While Jeevanandam’s assistants affixed drainage tubes and packed the area around the heart with gauze to absorb blood, Dr. Talia Baker, the surgeon performing the liver transplant, and her team were setting up.

There are some 180 steps in performing a liver transplant. But Baker’s main challenge with Daru was the state of his liver. A healthy liver has the spongy consistency of a jellyfish, which makes it pliable. A cirrhotic, or scarred, liver like Daru’s is firm, so manipulating it is more difficult, raising the risk of damaging the tissue around the organ while removing it.
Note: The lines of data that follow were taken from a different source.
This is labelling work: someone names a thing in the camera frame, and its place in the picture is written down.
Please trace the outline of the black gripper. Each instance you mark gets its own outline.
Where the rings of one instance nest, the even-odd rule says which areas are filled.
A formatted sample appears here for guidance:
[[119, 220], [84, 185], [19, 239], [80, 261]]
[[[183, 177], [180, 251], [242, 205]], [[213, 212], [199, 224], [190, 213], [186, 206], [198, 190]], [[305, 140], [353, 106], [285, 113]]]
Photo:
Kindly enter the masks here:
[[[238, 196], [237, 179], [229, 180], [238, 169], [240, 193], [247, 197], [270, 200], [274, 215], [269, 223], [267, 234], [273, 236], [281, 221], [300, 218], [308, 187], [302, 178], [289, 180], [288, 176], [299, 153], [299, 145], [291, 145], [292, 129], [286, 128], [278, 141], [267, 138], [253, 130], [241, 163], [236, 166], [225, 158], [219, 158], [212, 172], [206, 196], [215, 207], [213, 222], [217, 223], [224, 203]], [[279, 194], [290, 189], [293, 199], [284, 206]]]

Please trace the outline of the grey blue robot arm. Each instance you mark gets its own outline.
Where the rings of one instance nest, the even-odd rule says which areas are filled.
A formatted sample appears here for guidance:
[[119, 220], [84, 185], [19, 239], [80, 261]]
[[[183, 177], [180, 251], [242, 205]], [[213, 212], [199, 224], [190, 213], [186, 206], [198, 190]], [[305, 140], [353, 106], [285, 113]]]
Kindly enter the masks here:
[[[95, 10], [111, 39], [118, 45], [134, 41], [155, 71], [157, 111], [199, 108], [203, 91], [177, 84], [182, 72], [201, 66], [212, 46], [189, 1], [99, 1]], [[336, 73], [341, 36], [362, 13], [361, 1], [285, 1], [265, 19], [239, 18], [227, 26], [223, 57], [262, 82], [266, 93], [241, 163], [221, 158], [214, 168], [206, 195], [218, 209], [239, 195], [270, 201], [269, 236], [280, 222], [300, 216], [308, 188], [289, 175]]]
With liver transplants, there’s also a fear that the absence of oxygen and nutrient-rich blood can damage the newly transplanted organ once blood flow is restored. That damage can cause the heart and lungs to collapse, resulting in death. In Daru’s case, though, the new liver handled the blood flow as it was supposed to.

At 11:46 p.m.—eight hours and 39 minutes after surgery began—the second portion of his transplant was complete. All that remained: the kidney.
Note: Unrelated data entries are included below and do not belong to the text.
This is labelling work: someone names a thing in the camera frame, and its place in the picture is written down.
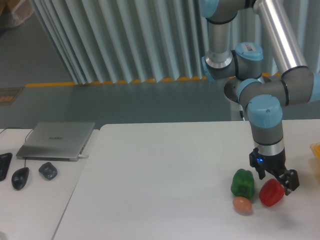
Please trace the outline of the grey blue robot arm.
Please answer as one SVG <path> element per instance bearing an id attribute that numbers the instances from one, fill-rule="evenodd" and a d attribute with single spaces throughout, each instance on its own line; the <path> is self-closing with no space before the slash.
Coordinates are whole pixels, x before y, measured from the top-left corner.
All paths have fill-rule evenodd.
<path id="1" fill-rule="evenodd" d="M 231 22 L 248 8 L 266 30 L 279 80 L 263 79 L 263 50 L 258 44 L 242 42 L 235 49 L 229 47 Z M 250 123 L 254 141 L 250 166 L 260 179 L 266 173 L 273 175 L 288 195 L 300 183 L 296 170 L 285 166 L 282 108 L 318 101 L 320 75 L 308 68 L 281 1 L 201 0 L 199 9 L 208 23 L 209 48 L 202 58 L 205 75 L 209 80 L 234 78 L 224 93 L 242 107 Z"/>

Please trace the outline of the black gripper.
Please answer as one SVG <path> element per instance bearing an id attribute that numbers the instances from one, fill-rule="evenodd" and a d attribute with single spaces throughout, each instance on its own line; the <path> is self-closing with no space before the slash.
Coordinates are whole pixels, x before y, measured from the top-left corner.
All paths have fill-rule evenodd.
<path id="1" fill-rule="evenodd" d="M 287 169 L 285 166 L 286 152 L 283 149 L 276 155 L 263 155 L 256 147 L 249 154 L 249 164 L 258 173 L 258 177 L 262 180 L 266 176 L 266 172 L 273 175 L 284 188 L 284 194 L 289 195 L 299 186 L 298 172 L 294 169 Z"/>
Around that time, Bucio got a page that stunned her: A young woman in another state had been declared brain-dead. She was a potential match for Sarah, and she had three healthy organs. Bucio called Dr. Smith, Sarah’s attending physician: “Well, I guess nobody’s getting any sleep for the next 48 hours.”

No hospital had ever performed two triple transplants within a year, and yet UChicago Medicine was preparing to begin its second in just over a day. Was it even possible? It had to be. The offer of three matching organs simply could not be turned down. Bucio had already started assessing the logistics. Because Sarah’s organs were coming from some distance, UChicago Medicine would need two jets, plus ground transportation to and from both airports.
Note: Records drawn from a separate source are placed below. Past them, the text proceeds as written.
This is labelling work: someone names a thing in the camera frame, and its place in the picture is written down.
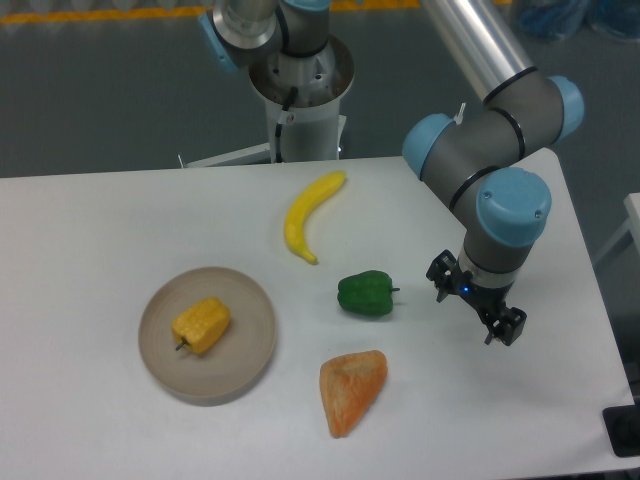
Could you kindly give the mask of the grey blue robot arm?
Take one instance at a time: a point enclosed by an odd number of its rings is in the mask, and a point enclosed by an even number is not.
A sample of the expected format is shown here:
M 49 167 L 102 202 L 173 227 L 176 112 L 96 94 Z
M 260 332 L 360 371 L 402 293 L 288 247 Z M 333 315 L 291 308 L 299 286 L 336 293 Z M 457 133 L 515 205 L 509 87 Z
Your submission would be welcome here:
M 411 170 L 466 230 L 461 251 L 438 255 L 427 276 L 440 298 L 460 297 L 489 339 L 508 345 L 526 316 L 505 299 L 552 205 L 547 184 L 519 162 L 572 133 L 584 101 L 568 79 L 539 73 L 491 2 L 423 8 L 484 105 L 472 119 L 429 115 L 404 140 Z M 198 22 L 222 68 L 248 70 L 273 162 L 337 158 L 354 66 L 329 31 L 327 2 L 217 1 Z

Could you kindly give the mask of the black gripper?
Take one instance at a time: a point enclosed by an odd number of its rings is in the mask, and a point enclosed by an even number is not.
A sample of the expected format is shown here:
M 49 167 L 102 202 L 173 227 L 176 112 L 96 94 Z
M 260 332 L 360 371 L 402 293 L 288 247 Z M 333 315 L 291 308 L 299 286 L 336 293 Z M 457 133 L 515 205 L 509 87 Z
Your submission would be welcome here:
M 506 304 L 512 283 L 501 287 L 481 286 L 469 271 L 457 269 L 457 260 L 449 250 L 444 250 L 432 261 L 426 278 L 437 290 L 437 302 L 456 295 L 477 313 L 488 330 L 486 345 L 496 340 L 511 346 L 522 334 L 527 314 Z
At 8:18 a.m. on December 20, Daru’s triple transplant was completed. After more than 17 hours in surgery, he was moved back to the ICU. Ten hours later, Sarah’s triple transplant began.

As Jeevanandam had anticipated, the heart portion of Sarah’s surgery required extra care, taking longer than Daru’s. The scar tissue that had built up in her chest from past surgeries made hunting for the arteries and veins seem like an archaeological dig. Just as an archaeologist uses little brushes to carefully clear away dust and debris, Jeevanandam had to use special instruments to tease apart the tissue to find the arteries underneath. A miscalculation of a single millimetre with the scalpel could nick the heart itself.

Sarah’s liver posed special challenges as well. Because she had been on immunosuppressive drugs for most of her life, her tissue was fragile. Baker had to work slowly and precisely, taking painstaking care with each incision and suture.

Dr. Yolanda Becker was last up. And as the final surgeon, she had to not only perform the kidney transplant but make sure the heart and liver were still functioning, which meant keeping a close eye on all of Sarah’s vital signs. She also had to navigate the minefield of drains and chest tubes and pacemaker wires left in place by the previous two surgeons. Dislodge any of the tubes or drains, and she might not notice internal bleeding. Detach a pacemaker wire, and the heart could develop a dangerous arrhythmia without her knowing.

Sarah and her parents
Sarah and her parents

By the time her surgery was finished, at 2:27 p.m. on Friday, December 21, Sarah had been on the table for more than 20 hours. UChicago had accomplished the unthinkable: two triple transplants in less than two days.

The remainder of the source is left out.